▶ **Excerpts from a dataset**
◆ ◆ ◆
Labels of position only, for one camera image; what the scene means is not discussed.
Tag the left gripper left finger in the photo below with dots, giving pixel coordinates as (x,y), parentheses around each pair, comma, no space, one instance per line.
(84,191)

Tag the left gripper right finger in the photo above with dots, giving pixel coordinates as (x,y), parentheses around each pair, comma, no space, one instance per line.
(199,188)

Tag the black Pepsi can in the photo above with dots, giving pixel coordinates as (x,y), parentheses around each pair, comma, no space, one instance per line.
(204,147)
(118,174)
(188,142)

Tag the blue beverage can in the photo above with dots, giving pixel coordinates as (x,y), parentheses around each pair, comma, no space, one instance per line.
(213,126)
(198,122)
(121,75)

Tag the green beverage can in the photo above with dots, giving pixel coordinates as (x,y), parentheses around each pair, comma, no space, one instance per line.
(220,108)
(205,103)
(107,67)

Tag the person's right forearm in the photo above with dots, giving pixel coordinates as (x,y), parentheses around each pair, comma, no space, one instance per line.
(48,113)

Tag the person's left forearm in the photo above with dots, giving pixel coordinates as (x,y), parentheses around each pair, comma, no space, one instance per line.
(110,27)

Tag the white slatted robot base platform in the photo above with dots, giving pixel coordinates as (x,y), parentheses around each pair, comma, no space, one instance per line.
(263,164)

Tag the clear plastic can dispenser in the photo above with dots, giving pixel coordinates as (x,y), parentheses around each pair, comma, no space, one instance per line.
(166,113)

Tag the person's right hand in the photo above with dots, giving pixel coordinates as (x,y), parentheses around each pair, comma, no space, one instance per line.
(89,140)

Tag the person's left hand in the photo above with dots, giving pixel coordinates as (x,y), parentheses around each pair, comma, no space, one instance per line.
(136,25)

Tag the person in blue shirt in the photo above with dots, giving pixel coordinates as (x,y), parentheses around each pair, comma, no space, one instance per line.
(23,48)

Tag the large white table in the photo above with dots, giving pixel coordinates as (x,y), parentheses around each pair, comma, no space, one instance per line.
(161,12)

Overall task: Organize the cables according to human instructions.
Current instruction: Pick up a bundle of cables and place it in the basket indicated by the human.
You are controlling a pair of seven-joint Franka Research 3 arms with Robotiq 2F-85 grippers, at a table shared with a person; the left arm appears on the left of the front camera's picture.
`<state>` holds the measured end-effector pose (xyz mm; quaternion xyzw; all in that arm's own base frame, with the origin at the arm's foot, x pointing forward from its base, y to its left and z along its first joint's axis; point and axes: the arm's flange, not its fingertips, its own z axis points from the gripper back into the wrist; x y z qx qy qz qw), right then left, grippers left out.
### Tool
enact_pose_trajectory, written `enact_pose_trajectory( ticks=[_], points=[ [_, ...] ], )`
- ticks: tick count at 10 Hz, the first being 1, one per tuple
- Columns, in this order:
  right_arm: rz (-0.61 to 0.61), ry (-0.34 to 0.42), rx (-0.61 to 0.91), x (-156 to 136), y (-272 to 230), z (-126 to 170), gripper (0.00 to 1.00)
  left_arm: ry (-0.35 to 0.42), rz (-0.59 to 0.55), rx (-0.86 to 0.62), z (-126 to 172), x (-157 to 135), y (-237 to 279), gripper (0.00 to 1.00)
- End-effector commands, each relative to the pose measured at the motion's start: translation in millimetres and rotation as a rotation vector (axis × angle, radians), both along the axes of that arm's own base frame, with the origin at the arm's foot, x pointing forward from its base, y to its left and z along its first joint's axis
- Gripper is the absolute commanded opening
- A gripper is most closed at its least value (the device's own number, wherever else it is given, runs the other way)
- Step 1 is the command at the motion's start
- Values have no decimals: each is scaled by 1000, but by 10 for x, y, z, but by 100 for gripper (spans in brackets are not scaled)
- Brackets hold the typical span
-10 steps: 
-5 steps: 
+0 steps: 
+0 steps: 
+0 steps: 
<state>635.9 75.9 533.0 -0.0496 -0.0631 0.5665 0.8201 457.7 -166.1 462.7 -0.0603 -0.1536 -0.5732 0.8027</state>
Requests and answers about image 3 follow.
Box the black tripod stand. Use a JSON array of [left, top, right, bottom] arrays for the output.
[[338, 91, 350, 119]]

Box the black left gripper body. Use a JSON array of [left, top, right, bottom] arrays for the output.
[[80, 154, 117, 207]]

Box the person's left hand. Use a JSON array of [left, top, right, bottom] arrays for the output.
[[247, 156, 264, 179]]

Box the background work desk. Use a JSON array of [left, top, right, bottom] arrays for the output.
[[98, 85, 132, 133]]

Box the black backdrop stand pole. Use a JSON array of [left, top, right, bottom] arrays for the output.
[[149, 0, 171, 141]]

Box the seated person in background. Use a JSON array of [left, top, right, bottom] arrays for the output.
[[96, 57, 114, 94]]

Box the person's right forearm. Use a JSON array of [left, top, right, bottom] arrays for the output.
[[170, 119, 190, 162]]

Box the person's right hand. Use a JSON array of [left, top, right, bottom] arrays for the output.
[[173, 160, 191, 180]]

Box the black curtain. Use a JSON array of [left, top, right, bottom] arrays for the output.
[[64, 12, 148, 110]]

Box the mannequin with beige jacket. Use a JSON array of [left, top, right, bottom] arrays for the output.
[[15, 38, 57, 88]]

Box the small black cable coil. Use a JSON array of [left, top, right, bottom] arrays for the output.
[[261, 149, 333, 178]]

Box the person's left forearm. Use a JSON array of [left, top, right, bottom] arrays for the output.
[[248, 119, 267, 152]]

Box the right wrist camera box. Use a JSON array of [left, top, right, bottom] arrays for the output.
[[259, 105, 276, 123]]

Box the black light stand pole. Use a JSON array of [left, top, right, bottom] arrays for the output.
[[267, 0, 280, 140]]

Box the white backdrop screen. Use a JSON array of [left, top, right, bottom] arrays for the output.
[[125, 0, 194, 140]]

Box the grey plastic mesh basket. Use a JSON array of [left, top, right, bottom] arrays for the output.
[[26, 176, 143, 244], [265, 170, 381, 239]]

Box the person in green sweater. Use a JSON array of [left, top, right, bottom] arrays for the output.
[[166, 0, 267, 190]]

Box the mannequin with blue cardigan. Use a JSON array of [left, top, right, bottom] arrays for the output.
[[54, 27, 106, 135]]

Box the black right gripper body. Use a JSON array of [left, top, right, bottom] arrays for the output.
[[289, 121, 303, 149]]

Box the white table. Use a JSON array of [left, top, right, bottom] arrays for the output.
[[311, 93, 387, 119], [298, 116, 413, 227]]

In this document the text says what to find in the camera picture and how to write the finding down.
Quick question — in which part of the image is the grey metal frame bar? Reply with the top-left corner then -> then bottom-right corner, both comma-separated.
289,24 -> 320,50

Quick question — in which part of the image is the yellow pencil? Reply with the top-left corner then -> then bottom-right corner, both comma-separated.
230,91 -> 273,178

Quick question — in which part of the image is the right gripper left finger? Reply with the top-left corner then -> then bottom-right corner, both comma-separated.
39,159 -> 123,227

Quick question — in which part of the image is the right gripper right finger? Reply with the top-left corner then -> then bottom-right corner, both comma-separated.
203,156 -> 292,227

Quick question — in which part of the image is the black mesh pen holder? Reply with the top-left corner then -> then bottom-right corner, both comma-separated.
◆ ◆ ◆
▶ **PROBLEM TO WORK ON**
In full and without error, restate the data.

▶ **SOLUTION FOR THIS EXERCISE**
Labels of position only, for one camera image; what the scene means is not discussed.
Tag the left gripper left finger in the photo below with dots, giving pixel coordinates as (x,y), parentheses around each pair, comma, no space, one instance per line.
(84,191)

Tag the left gripper right finger in the photo above with dots, giving pixel coordinates as (x,y), parentheses around each pair, comma, no space, one instance per line.
(199,188)

Tag the black Pepsi can in the photo above with dots, giving pixel coordinates as (x,y), parentheses around each pair, comma, no space, one instance per line.
(204,147)
(118,174)
(188,142)

Tag the blue beverage can in the photo above with dots, giving pixel coordinates as (x,y), parentheses around each pair, comma, no space, one instance per line.
(213,126)
(198,122)
(121,75)

Tag the green beverage can in the photo above with dots, giving pixel coordinates as (x,y), parentheses around each pair, comma, no space, one instance per line.
(220,108)
(205,103)
(107,67)

Tag the person's right forearm in the photo above with dots, giving pixel coordinates as (x,y), parentheses around each pair, comma, no space, one instance per line.
(48,113)

Tag the person's left forearm in the photo above with dots, giving pixel coordinates as (x,y), parentheses around each pair, comma, no space, one instance per line.
(110,27)

Tag the white slatted robot base platform in the photo above with dots, giving pixel coordinates as (x,y), parentheses around each pair, comma, no space, one instance per line.
(263,164)

Tag the clear plastic can dispenser in the photo above with dots, giving pixel coordinates as (x,y), parentheses around each pair, comma, no space, one instance per line.
(166,113)

Tag the person's right hand in the photo above with dots, giving pixel coordinates as (x,y), parentheses around each pair, comma, no space, one instance per line.
(89,140)

Tag the person's left hand in the photo above with dots, giving pixel coordinates as (x,y), parentheses around each pair, comma, no space, one instance per line.
(136,25)

Tag the person in blue shirt in the photo above with dots, giving pixel coordinates as (x,y), parentheses around each pair, comma, no space, one instance per line.
(23,48)

Tag the large white table in the photo above with dots, giving pixel coordinates as (x,y), parentheses around each pair, comma, no space, one instance per line.
(161,12)

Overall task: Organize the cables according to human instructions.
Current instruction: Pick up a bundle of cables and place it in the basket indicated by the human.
You are controlling a pair of seven-joint Franka Research 3 arms with Robotiq 2F-85 grippers, at a table shared with a person; the left arm appears on the left of the front camera's picture.
`<state>` holds the measured end-effector pose (xyz mm; quaternion xyzw; all in that arm's own base frame, with the origin at the arm's foot, x pointing forward from its base, y to its left and z along its first joint's axis; point and axes: the arm's flange, not its fingertips, its own z axis points from the gripper back into the wrist; x y z qx qy qz qw), right then left, grippers left out.
### Tool
enact_pose_trajectory, written `enact_pose_trajectory( ticks=[_], points=[ [_, ...] ], )`
- ticks: tick count at 10 Hz, the first being 1, one per tuple
- Columns, in this order:
  right_arm: rz (-0.61 to 0.61), ry (-0.34 to 0.42), rx (-0.61 to 0.91), x (-156 to 136), y (-272 to 230), z (-126 to 170), gripper (0.00 to 1.00)
  left_arm: ry (-0.35 to 0.42), rz (-0.59 to 0.55), rx (-0.86 to 0.62), z (-126 to 172), x (-157 to 135), y (-237 to 279), gripper (0.00 to 1.00)
- End-effector commands, each relative to the pose measured at the motion's start: translation in millimetres and rotation as a rotation vector (axis × angle, radians), both along the axes of that arm's own base frame, with the origin at the arm's foot, x pointing forward from its base, y to its left and z along its first joint's axis
- Gripper is the absolute commanded opening
- A gripper is most closed at its least value (the device's own number, wherever else it is given, runs the other way)
- Step 1 is the command at the motion's start
- Values have no decimals: each is scaled by 1000, but by 10 for x, y, z, but by 100 for gripper (spans in brackets are not scaled)
- Brackets hold the typical span
-10 steps: 
-5 steps: 
+0 steps: 
+0 steps: 
+0 steps: 
<state>635.9 75.9 533.0 -0.0496 -0.0631 0.5665 0.8201 457.7 -166.1 462.7 -0.0603 -0.1536 -0.5732 0.8027</state>
Requests and answers about image 3 follow.
Box the black tripod stand. Use a JSON array of [left, top, right, bottom] arrays for the output.
[[338, 91, 350, 119]]

Box the black left gripper body. Use a JSON array of [left, top, right, bottom] arrays for the output.
[[80, 154, 117, 207]]

Box the person's left hand. Use a JSON array of [left, top, right, bottom] arrays for the output.
[[247, 156, 264, 179]]

Box the background work desk. Use a JSON array of [left, top, right, bottom] arrays for the output.
[[98, 85, 132, 133]]

Box the black backdrop stand pole. Use a JSON array of [left, top, right, bottom] arrays for the output.
[[149, 0, 171, 141]]

Box the seated person in background. Use a JSON array of [left, top, right, bottom] arrays for the output.
[[96, 57, 114, 94]]

Box the person's right forearm. Use a JSON array of [left, top, right, bottom] arrays for the output.
[[170, 119, 190, 162]]

Box the person's right hand. Use a JSON array of [left, top, right, bottom] arrays for the output.
[[173, 160, 191, 180]]

Box the black curtain. Use a JSON array of [left, top, right, bottom] arrays for the output.
[[64, 12, 148, 110]]

Box the mannequin with beige jacket. Use a JSON array of [left, top, right, bottom] arrays for the output.
[[15, 38, 57, 88]]

Box the small black cable coil. Use a JSON array of [left, top, right, bottom] arrays for the output.
[[261, 149, 333, 178]]

Box the person's left forearm. Use a JSON array of [left, top, right, bottom] arrays for the output.
[[248, 119, 267, 152]]

Box the right wrist camera box. Use a JSON array of [left, top, right, bottom] arrays for the output.
[[259, 105, 276, 123]]

Box the black light stand pole. Use a JSON array of [left, top, right, bottom] arrays for the output.
[[267, 0, 280, 140]]

Box the white backdrop screen. Use a JSON array of [left, top, right, bottom] arrays for the output.
[[125, 0, 194, 140]]

Box the grey plastic mesh basket. Use a JSON array of [left, top, right, bottom] arrays for the output.
[[26, 176, 143, 244], [265, 170, 381, 239]]

Box the person in green sweater. Use a JSON array of [left, top, right, bottom] arrays for the output.
[[166, 0, 267, 190]]

Box the mannequin with blue cardigan. Use a JSON array of [left, top, right, bottom] arrays for the output.
[[54, 27, 106, 135]]

Box the black right gripper body. Use a JSON array of [left, top, right, bottom] arrays for the output.
[[289, 121, 303, 149]]

Box the white table. Use a JSON array of [left, top, right, bottom] arrays for the output.
[[311, 93, 387, 119], [298, 116, 413, 227]]

In this document the text says what to find in the camera picture and how to write the finding down.
Quick question — in which part of the image is the grey metal frame bar? Reply with the top-left corner then -> then bottom-right corner, both comma-separated.
289,24 -> 320,50

Quick question — in which part of the image is the yellow pencil? Reply with the top-left corner then -> then bottom-right corner, both comma-separated.
230,91 -> 273,178

Quick question — in which part of the image is the right gripper left finger? Reply with the top-left corner then -> then bottom-right corner, both comma-separated.
39,159 -> 123,227

Quick question — in which part of the image is the right gripper right finger? Reply with the top-left corner then -> then bottom-right corner, both comma-separated.
203,156 -> 292,227

Quick question — in which part of the image is the black mesh pen holder? Reply with the top-left corner then -> then bottom-right corner, both comma-separated.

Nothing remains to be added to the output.